Which lines below fall between the one containing "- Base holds" and the one containing "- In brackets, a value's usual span"? Repeat them exactly, counting both of those lines, and add nothing else.
_ _ _
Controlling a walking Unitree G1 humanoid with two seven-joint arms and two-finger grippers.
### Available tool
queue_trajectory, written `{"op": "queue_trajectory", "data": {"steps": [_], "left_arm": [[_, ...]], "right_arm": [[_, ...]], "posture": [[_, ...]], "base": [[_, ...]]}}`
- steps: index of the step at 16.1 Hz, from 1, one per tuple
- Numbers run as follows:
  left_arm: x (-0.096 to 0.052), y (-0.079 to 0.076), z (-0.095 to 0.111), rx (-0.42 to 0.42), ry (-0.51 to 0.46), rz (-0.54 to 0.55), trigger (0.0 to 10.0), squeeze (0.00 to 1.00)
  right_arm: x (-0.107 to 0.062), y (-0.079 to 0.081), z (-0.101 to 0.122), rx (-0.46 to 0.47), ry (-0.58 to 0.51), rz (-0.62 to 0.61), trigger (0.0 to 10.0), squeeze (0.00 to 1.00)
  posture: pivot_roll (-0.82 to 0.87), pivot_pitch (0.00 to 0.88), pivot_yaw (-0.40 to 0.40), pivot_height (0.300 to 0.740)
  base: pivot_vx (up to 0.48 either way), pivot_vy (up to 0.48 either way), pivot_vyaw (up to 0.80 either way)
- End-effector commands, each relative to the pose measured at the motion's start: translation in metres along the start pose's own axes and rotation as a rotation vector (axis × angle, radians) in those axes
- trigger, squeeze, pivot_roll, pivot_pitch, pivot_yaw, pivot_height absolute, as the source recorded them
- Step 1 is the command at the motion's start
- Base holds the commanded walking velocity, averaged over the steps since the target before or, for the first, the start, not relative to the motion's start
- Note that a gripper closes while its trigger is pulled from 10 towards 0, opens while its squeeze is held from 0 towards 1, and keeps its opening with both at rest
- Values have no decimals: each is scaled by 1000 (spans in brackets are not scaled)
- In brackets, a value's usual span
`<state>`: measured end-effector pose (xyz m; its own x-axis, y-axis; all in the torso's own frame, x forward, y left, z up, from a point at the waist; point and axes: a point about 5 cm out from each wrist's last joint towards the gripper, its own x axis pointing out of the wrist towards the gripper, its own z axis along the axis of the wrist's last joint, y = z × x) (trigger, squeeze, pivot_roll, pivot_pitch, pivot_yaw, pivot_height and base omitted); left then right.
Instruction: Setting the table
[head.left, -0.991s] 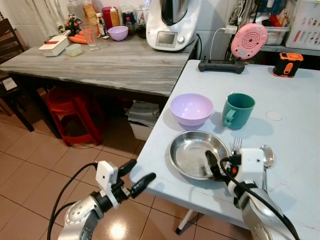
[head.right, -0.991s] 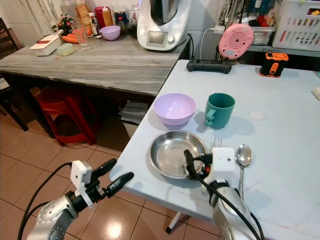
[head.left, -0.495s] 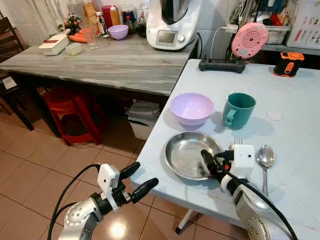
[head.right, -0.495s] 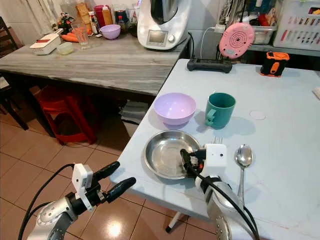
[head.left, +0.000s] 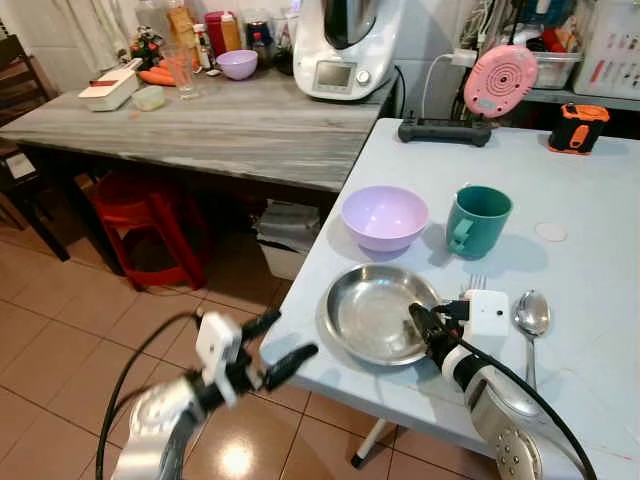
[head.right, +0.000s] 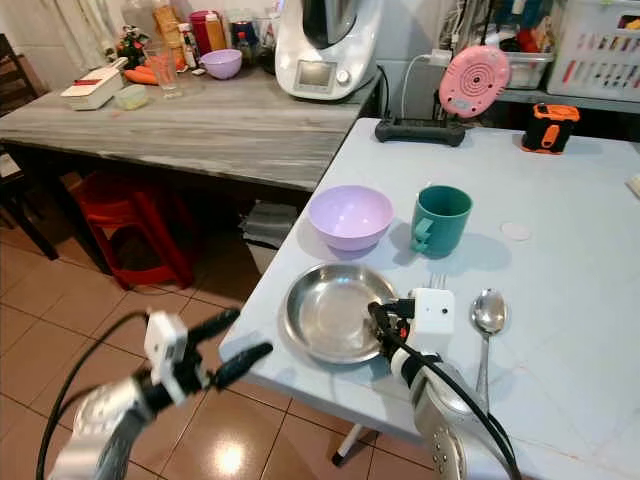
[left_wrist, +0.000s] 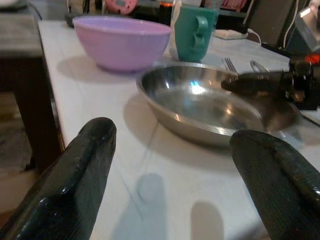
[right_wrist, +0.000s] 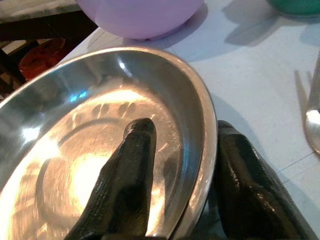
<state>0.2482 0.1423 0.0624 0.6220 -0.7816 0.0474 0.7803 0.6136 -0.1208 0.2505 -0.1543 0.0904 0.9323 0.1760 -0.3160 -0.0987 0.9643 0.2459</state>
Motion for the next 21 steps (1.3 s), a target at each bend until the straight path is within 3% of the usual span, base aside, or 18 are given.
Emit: {"op": "queue_trajectory", "data": {"steps": [1,11,12,15,18,19,21], "left_arm": [[0,3,2,27,23,-19,10000,0],[15,3,23,107,11,-70,10000,0],[15,7,25,115,0,-28,10000,0],[12,44,22,97,10,368,10000,0],[1,66,18,17,-10,613,10000,0],[-2,69,18,-10,-23,657,10000,0],[-4,72,16,-65,-46,707,10000,0]], "right_arm": [[2,1,-3,25,30,-9,0,0],[3,-13,-6,81,77,-131,0,0],[4,-13,-3,81,66,-136,0,0],[3,-12,6,51,-8,-146,0,0],[1,-10,5,17,-27,-143,431,0],[1,-9,5,16,-32,-147,10000,0],[2,-7,9,-14,-76,-147,10000,0]], "posture": [[-148,8,73,740],[-154,7,76,740],[-154,7,76,740],[-161,2,81,740],[-158,0,77,740],[-154,0,75,740],[-148,0,74,740]], "base": [[0,0,0],[0,0,0],[0,0,0],[0,0,0],[0,0,0],[0,0,0],[0,0,0]]}}
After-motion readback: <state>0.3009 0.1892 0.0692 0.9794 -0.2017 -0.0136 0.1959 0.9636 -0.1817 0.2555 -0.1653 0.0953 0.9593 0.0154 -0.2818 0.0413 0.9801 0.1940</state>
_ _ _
Completed exercise.
- Base holds the commanded walking velocity, averaged over the steps since the target before or, for the first, the start, not relative to the motion's start
- Note that a gripper closes while its trigger is pulled from 10 towards 0, opens while its squeeze is held from 0 towards 1, and keeps its opening with both at rest
- Values have no decimals: each is scaled by 1000 (spans in brackets are not scaled)
- In brackets, a value's usual span

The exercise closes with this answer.